Gross profit increased to $800,334 from $425,628, or approximately 88%, for the fiscal year ended December 31, 2022, as compared to the fiscal year ended December 31, 2021. This increase is attributable to (1) the acquisition and net sales of Windy of Chicago Ltd in January 2022, and (2) an increase in net revenue of 34% and guest count of 22% at Seas the Day Charters USVI for the year ended December 31, 2022, to 9,064 guests, as compared to 7,426 guests for the year ended December 31, 2021. The booking and guest count increase is primarily attributable to the effectiveness of our digitally enabled guest acquisition programs.

 

Operating Expenses

 

The following table summarizes our operating expenses as of December 31, 2022, and December 31, 2021.

 

    December 31,
2022
    December 31,
2021
   

$

Change

    %
Change
 
Advertising Expense   $ 439,218     $ 133,866     $ 305,352       228 %
Other General & Administrative Expense   $ 1,301,456     $ 190,861     $ 1,110,595       582 %
Non-cash Stock-Based Compensation Expense   $ 1,654,546       -     $ 1,654,546       -  
Total Operating Expenses   $ 3,395,220     $ 324,727     $ 3,070,493       946 %

 

Operating expenses for the fiscal year ended December 31, 2022, increased by approximately 946% to $3,395,220 as compared to $324,727 for the fiscal year ended December 31, 2021. Operating expenses include general and administrative expense as well as non-cash stock-based compensation expense.

 

The increase in operating expense was primarily attributable to an increase in non-cash stock-based compensation of $1,654,546 for the fiscal year ended December 31, 2022, compared to $0 in the prior fiscal year. This non-cash stock-based compensation consisted of stock grants to Seas the Day Charters USVI and Windy of Chicago Ltd captains, crew, employees and support personnel as part of our employee retention program and in anticipation of our Offering in 2023.

 

Advertising expenses increased 228% to $439,218 for the fiscal year ended December 31, 2022, compared to $133,866 for the fiscal year ended December 31, 2021. The increase is primarily attributable to an increase in our digitally-enabled advertising expenditures with Google, Microsoft Audience Network and Meta that assisted in driving the 123% year-over-year increase in net sales.
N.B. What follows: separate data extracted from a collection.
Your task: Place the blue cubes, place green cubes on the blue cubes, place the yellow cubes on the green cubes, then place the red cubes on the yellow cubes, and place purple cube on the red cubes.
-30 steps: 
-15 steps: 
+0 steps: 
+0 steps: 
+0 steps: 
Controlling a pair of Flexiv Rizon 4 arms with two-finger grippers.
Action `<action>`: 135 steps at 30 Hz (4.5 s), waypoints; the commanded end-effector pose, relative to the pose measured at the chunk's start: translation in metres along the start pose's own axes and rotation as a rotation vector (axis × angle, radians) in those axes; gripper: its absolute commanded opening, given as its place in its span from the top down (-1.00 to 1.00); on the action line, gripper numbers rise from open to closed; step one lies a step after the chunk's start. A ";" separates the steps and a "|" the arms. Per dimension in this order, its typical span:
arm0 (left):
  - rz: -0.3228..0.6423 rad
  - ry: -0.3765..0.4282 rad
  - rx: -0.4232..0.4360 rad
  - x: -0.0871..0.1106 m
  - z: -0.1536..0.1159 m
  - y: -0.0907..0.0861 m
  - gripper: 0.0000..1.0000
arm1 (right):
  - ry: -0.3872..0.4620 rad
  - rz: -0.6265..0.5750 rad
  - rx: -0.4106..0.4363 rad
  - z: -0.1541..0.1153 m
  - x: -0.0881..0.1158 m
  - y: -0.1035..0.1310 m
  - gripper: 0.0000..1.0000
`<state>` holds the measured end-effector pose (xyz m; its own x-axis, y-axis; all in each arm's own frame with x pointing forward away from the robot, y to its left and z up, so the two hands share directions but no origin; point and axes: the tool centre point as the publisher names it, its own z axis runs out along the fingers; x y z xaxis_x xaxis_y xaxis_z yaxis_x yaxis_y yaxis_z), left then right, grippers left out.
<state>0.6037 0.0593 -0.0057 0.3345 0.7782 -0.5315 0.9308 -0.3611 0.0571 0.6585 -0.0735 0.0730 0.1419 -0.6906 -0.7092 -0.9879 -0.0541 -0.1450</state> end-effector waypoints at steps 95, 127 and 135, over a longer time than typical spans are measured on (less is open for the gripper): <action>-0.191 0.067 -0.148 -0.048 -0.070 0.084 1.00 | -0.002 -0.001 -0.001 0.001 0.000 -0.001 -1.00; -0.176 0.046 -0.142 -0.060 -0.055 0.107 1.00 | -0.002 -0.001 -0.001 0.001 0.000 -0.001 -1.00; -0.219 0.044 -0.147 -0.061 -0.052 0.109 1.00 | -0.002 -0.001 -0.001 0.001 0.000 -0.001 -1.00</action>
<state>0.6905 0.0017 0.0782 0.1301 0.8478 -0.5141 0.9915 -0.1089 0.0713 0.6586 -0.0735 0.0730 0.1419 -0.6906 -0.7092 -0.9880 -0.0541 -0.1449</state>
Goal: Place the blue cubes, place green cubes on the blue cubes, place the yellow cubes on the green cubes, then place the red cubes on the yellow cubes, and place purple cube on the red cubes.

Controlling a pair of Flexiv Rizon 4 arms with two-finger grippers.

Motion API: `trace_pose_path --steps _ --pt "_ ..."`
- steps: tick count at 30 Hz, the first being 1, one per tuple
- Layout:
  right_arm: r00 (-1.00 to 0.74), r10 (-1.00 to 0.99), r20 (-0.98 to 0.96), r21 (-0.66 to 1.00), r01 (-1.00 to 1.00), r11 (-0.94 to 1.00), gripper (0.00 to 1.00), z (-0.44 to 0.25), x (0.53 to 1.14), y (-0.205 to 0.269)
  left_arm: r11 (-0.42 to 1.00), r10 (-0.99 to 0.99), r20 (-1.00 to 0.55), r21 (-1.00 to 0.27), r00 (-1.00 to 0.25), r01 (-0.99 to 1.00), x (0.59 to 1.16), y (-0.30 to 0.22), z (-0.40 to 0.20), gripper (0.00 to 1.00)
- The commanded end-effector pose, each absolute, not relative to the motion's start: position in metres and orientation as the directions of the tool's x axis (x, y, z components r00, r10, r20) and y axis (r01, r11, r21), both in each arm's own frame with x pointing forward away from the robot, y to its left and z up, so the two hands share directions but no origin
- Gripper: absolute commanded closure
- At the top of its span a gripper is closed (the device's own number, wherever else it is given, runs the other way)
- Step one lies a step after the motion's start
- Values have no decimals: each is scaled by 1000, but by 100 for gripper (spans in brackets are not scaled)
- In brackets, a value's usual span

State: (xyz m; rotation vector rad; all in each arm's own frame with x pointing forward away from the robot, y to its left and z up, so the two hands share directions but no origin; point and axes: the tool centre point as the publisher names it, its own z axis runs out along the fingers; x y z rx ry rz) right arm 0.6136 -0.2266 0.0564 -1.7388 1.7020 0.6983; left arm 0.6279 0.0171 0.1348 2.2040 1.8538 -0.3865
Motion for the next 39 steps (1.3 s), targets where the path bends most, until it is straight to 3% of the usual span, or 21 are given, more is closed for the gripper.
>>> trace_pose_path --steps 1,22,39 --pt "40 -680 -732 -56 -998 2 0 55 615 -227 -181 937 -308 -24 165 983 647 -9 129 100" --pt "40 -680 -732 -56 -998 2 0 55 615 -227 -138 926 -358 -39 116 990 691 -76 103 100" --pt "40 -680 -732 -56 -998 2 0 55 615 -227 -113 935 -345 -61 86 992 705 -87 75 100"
In addition, the company had a non-recurring $175,000 marketing developmental expense to test new digital advertising means associated with the acquisition of Windy of Chicago Ltd and expansion of marketing channels for Seas the Day Charters USVI. We anticipate that our advertising expenses will increase proportionate to net sales throughout 2023 as we continue to utilize our digitally-enabled guest acquisition programs to drive net sales.

 

Other general and administrative expense increased by $1,110,595 to $1,301,456 for the fiscal year ended December 31, 2022. This was primarily driven by the acquisition of Windy of Chicago Limited by the company on January 14, 2022. The acquisition of Windy of Chicago Ltd added $626,741 of other general and administrative expense on net sales of for the same period of $1,671,080. In addition, the company had $607,348 of non-recurring operating expense associated with the acquisition of Windy of Chicago Limited in January of 2022, the acquisition of Paradise Adventures LLC in January of 2023 and non-amortized expenses associated with the corporate re-organization and legal entity creation in April of 2022.

 

Other Income and Expense

 

Other Expense for the fiscal year ended December 31, 2022, was $415,815 compared to $28,277 for the fiscal year ended December 31, 2021. Other income or expense for the fiscal year of 2022 largely consists of $250,000 in a one-time legal expense settlement, $190,249 in interest expense on the purchase of new maritime vessels, offset by $20,833 related to SBA Paycheck Protection Program loan forgiveness.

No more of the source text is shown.